From Me to We: The Five Transformational Commitments Required to Rescue the Planet, Your Organization, and Your Life

Tree submitted the below as a comment, but I thought it worthy of its own post, since it hits on our current theme of discussing the good we should do, in addition to the bad others shouldn’t do. Maybe we could all read it and have virtual book club? I have to say that the idea that all things are connected is not particularly novel for those who are familiar with the world’s spiritual traditions. As Paul said, long before industrial economies (Romans 7: 18-19)
“For I have the desire to do what is good, but I cannot carry it out. For I do not do the good I want to do, but the evil I do not want to do—this I keep on doing.”

From Tree:

There is new book just published by Bob Doppelt. I have not read it, but it looks interesting.
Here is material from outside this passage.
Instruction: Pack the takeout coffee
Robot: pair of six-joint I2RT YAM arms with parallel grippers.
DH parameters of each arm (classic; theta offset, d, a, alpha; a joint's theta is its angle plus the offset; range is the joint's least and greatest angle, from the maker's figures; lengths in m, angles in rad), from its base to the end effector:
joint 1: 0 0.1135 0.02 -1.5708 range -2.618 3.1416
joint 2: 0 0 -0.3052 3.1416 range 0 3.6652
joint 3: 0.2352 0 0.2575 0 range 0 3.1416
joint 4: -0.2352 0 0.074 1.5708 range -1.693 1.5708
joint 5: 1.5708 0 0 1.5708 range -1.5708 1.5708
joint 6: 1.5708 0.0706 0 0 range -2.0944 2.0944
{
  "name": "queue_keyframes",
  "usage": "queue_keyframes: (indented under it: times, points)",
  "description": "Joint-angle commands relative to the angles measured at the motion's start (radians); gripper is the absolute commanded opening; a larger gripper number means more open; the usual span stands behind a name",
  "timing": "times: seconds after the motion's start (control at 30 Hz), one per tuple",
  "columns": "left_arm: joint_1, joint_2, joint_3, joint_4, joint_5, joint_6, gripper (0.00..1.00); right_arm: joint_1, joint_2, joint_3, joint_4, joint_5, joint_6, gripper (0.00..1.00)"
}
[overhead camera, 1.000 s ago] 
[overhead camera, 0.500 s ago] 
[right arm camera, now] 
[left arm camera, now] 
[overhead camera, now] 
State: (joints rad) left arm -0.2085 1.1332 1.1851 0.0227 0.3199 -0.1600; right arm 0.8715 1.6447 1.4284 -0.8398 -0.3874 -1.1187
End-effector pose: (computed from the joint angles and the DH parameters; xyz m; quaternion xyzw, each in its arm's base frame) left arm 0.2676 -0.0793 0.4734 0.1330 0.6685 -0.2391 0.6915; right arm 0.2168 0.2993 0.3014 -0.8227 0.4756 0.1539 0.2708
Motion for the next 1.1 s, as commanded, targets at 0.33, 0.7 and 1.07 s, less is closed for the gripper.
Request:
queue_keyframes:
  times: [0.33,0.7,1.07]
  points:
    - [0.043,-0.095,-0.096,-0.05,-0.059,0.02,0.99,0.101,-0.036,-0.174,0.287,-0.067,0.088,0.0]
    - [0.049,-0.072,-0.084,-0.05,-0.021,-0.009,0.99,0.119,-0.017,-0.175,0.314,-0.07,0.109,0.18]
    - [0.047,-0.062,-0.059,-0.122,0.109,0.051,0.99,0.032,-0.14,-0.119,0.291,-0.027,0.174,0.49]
http://www.greenleaf-publishing.com/productdetail.kmod?productid=3587

In “From Me to We: The Five Transformational Commitments Required to Rescue the Planet, Your Organization, and Your Life,” systems change expert Bob Doppelt reveals that most people today live a dream world, controlled by false perceptions and beliefs. The most deeply held illusion is that all organisms on Earth, including each of us, exist as independent entities. At the most fundamental level, the change needed to overcome our misperceptions is a shift from focusing only on “me” – our personal needs and wants – to also prioritizing the broader “we”: the many ecological and social relationships each of us are part of, those that make life possible and worthwhile. Research shows that by using the techniques described in this book this shift is possible – and not that difficult to achieve.

From Me to We offers five transformational “commitments” that can help you change your perspective and engage in activities that will help resolve today’s environmental and social problems. Not coincidentally, making these commitments can improve the quality of your life as well.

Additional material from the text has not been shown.